▶ [Activity]
Beginning with the line that has "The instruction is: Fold" and ending with the line that has "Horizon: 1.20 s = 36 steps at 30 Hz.", retype the entries below exactly, except for the pictures.

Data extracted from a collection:
>>>

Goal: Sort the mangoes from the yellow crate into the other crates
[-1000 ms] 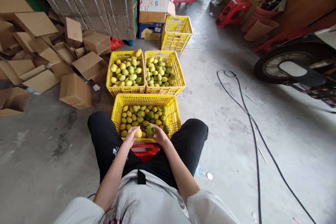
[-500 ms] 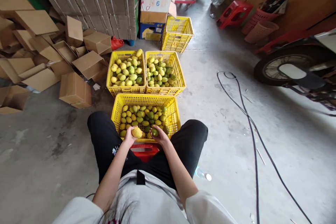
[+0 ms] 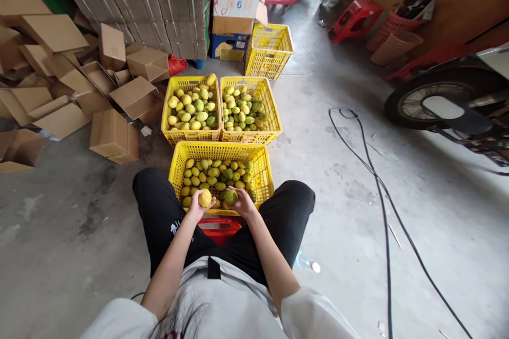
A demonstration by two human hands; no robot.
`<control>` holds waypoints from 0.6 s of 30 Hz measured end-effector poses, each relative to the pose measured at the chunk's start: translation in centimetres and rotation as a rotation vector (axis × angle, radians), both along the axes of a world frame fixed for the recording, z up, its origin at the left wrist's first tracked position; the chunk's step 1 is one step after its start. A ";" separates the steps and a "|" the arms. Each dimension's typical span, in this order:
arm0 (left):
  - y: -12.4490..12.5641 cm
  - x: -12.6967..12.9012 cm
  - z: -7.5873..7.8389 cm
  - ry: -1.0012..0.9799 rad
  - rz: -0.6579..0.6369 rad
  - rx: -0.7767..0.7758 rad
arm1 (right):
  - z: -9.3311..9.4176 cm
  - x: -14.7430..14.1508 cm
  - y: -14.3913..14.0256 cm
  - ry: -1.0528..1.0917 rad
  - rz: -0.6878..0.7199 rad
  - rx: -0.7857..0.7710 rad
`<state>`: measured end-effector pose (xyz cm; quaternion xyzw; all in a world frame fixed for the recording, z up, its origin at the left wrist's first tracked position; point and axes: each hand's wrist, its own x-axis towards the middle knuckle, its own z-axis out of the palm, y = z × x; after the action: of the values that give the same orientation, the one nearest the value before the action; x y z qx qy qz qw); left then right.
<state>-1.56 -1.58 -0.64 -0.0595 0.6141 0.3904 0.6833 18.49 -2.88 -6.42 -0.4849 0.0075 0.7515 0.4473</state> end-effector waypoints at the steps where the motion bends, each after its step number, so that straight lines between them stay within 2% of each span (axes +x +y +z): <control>1: 0.1 0.0 0.0 -0.013 0.001 -0.004 | 0.2 0.1 0.1 0.016 0.000 -0.009; 10: -0.4 0.0 -0.3 0.012 -0.114 0.067 | 3.6 -0.9 0.5 0.169 -0.090 -0.237; 18: -0.8 0.1 -0.2 0.037 -0.183 0.067 | 3.5 -1.1 0.8 0.127 -0.125 -0.404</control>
<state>-1.45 -2.34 -0.83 0.0266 0.6160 0.3477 0.7063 17.34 -2.09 -2.89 -0.5149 0.2159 0.7347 0.3854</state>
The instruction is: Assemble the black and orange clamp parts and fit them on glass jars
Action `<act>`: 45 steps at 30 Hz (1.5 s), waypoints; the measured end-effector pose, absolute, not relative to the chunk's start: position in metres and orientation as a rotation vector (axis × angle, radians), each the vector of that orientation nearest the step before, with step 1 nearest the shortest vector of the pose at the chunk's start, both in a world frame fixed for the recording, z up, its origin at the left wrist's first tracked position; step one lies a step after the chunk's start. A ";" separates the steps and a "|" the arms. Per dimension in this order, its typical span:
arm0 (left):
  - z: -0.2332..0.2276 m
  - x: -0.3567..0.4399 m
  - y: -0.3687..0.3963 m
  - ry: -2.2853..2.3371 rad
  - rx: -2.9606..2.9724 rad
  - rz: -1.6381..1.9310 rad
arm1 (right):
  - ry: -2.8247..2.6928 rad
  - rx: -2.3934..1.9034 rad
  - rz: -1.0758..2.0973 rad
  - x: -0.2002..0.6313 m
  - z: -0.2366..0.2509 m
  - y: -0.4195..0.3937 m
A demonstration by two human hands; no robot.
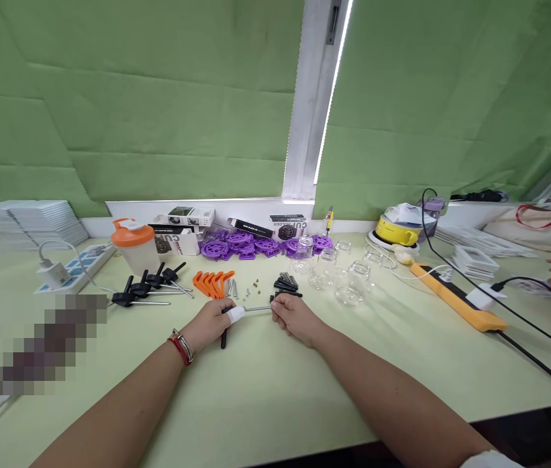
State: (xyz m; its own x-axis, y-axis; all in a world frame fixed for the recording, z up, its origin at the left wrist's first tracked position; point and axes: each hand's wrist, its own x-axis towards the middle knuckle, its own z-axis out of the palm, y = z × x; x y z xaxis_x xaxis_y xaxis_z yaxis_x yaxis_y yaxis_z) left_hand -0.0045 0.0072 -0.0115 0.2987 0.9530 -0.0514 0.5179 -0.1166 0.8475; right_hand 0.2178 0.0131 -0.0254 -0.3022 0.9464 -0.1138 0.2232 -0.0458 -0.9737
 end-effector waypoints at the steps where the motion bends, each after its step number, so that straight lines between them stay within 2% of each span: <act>1: -0.011 -0.005 0.007 1.332 1.761 0.680 | -1.578 -1.273 1.391 0.218 -0.026 0.013; 19: -0.011 -0.005 0.007 1.341 1.773 0.674 | -1.537 -1.240 1.412 0.218 -0.025 0.012; 34: -0.010 -0.004 0.006 1.339 1.867 0.682 | -1.595 -1.328 1.250 0.213 -0.027 0.013; 45: -0.009 -0.004 0.006 1.340 1.859 0.669 | -1.563 -1.340 1.298 0.213 -0.020 0.009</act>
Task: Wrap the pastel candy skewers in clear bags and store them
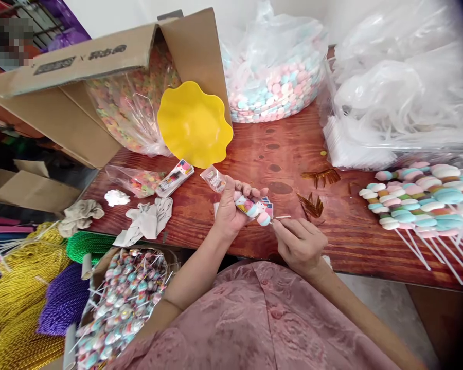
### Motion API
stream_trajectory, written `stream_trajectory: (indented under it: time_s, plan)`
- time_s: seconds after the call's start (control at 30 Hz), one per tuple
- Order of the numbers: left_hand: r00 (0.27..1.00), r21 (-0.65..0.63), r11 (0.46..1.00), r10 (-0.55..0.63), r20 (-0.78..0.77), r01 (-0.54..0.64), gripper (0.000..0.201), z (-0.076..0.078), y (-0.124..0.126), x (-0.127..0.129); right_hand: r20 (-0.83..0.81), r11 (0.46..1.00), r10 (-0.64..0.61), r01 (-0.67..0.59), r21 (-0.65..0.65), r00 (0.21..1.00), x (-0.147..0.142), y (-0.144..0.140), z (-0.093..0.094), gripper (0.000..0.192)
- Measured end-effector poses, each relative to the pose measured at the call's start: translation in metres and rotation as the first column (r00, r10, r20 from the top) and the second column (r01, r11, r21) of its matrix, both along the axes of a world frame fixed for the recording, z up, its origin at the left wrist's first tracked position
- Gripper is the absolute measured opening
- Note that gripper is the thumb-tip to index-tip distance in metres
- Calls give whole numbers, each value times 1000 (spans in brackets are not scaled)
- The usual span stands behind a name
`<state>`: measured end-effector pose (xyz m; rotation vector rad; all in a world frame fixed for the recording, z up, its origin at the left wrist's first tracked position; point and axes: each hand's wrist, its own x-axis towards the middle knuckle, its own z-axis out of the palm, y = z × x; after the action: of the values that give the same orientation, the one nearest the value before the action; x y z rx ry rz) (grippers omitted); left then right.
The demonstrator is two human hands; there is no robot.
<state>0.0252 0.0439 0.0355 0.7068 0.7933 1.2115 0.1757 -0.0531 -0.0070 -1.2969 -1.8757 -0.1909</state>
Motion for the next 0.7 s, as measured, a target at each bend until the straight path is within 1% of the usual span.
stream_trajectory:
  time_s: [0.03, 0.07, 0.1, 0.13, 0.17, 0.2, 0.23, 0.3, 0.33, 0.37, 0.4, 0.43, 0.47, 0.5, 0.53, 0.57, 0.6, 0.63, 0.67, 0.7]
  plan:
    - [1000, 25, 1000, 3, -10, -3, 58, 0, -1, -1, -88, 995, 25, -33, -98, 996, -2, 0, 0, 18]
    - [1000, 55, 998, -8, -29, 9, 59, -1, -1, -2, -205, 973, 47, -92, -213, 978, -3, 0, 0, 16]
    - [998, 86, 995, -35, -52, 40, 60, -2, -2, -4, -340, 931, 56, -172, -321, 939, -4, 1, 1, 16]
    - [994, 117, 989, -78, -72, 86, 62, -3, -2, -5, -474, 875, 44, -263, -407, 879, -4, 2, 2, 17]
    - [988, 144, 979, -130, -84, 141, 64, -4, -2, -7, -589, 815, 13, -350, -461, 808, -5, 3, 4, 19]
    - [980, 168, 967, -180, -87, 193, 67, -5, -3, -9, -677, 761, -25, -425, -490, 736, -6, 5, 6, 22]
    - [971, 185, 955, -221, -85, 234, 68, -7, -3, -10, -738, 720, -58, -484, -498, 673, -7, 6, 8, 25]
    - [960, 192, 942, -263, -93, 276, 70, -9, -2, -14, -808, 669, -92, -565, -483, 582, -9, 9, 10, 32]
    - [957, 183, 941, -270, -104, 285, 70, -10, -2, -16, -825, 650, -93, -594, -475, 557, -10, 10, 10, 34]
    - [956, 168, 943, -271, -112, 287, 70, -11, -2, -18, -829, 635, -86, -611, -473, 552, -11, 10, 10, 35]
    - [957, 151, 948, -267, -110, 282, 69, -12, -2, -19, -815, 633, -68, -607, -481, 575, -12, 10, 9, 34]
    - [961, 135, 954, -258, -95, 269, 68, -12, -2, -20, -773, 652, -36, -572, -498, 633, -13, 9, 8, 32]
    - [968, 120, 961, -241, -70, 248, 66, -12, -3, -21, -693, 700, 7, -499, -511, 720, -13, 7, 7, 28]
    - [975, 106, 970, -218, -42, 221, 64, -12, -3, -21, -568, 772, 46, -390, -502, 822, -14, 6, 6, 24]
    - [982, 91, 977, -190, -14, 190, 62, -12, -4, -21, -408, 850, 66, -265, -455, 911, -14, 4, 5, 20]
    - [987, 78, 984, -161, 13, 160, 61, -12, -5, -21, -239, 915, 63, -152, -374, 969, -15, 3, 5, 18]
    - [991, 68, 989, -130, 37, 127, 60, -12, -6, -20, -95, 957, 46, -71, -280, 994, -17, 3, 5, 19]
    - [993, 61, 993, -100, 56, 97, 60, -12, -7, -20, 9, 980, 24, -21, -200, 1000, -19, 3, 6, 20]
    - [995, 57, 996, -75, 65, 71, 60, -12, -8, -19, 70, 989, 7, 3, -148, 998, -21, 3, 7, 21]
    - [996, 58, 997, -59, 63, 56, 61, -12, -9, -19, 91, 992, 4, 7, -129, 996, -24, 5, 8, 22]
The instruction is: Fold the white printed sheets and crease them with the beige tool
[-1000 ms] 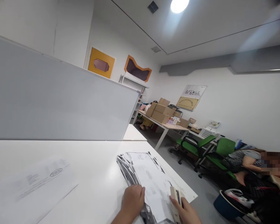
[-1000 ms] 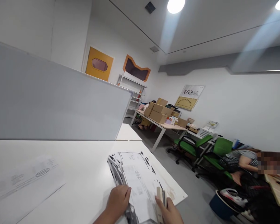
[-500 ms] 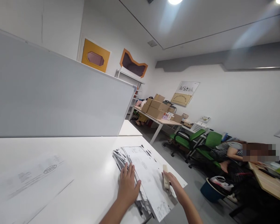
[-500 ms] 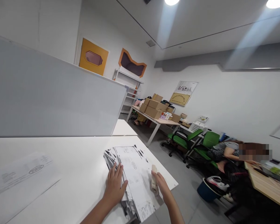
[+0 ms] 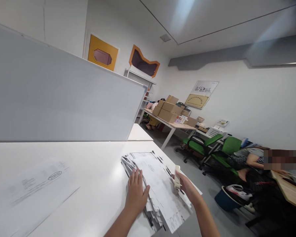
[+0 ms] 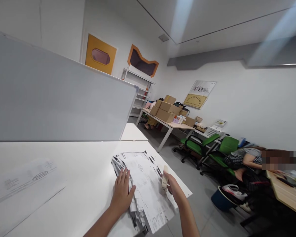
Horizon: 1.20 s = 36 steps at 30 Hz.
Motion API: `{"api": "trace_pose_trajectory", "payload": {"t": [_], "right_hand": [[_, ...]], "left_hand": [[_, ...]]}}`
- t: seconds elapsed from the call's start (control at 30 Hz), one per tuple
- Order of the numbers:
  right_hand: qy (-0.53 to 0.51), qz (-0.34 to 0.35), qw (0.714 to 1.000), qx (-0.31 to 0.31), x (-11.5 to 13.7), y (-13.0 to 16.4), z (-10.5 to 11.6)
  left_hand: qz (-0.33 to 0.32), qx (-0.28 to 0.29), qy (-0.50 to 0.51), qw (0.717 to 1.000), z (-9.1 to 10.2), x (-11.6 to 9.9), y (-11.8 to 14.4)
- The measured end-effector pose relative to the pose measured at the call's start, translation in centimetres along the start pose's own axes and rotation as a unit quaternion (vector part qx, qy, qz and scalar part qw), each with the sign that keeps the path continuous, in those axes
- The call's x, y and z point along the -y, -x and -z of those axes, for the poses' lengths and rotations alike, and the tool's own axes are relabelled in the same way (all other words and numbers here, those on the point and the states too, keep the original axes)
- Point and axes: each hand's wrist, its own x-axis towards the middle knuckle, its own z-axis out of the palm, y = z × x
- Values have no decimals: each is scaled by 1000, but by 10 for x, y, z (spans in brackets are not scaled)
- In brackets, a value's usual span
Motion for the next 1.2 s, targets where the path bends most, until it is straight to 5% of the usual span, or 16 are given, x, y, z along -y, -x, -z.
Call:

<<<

▶ [Reply]
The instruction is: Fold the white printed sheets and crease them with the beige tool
[-1000 ms] 
[-1000 ms] 
[-500 ms] 
[-500 ms] 
[+0 ms] 
[+0 ms] 
Horizon: 1.20 s = 36 steps at 30 Hz.

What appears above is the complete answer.